▸ What to do
The answer should hold only the lines from the beginning of the material through the one with "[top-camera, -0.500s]", reproduced exactly and without pictures.

▸ Provided data
++++++++++++++++++++
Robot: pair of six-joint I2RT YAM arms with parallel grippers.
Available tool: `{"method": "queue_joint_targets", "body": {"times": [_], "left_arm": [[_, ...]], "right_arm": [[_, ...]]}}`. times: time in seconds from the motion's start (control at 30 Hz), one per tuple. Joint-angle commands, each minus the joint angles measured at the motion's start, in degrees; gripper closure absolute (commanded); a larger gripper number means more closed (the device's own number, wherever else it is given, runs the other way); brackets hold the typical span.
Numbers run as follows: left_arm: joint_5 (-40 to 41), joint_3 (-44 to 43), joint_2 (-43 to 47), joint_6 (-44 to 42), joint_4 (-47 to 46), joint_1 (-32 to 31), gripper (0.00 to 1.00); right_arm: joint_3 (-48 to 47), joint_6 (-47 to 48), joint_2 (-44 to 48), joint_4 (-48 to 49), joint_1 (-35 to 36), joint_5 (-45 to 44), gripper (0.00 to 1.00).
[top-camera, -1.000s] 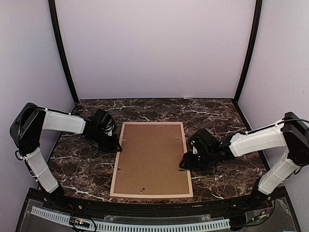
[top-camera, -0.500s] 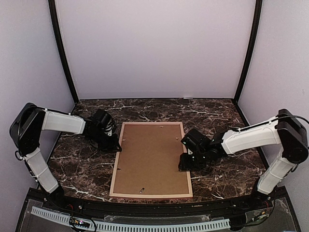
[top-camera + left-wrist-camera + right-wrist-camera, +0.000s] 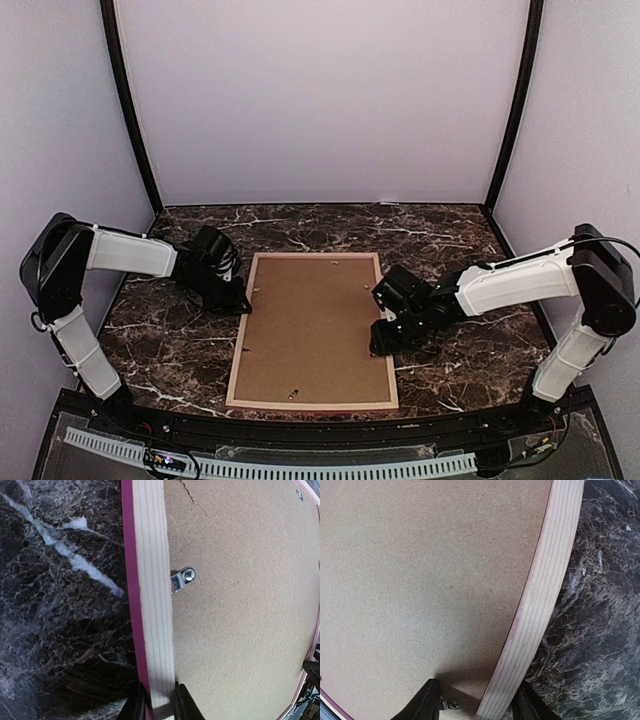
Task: Put the photo into the frame
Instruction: Press the fastener onto the backboard.
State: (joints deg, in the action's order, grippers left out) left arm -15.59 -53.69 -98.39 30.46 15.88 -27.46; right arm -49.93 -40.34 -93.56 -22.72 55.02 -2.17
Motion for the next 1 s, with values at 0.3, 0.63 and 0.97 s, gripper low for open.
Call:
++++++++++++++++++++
▸ Output for this exercise
Robot: pair of six-joint I2RT YAM arms with parallel grippers.
Available tool: `{"method": "queue_joint_targets", "body": {"times": [_], "left_arm": [[_, ...]], "right_arm": [[_, ...]]}}`. times: time in seconds from the motion's start (control at 30 Hz), one per tuple. Joint-angle commands, each minus the joint angles measured at the motion's start, in degrees; gripper closure absolute (commanded); a larger gripper number means more closed (the device's own number, wherever else it is given, runs the other way); brackets hold the typical span.
Numbers run as follows: left_arm: joint_5 (-40 to 41), joint_3 (-44 to 43), joint_2 (-43 to 47), joint_6 (-44 to 42), joint_4 (-47 to 46), joint_1 (-32 to 31), gripper (0.00 to 1.00); right_arm: joint_3 (-48 to 47), joint_6 (-47 to 48), joint_2 (-44 to 48), joint_4 (-48 to 49), joint_1 (-35 to 36), joint_5 (-45 to 44), gripper (0.00 to 1.00).
[top-camera, -1.000s] 
[top-camera, -0.500s] 

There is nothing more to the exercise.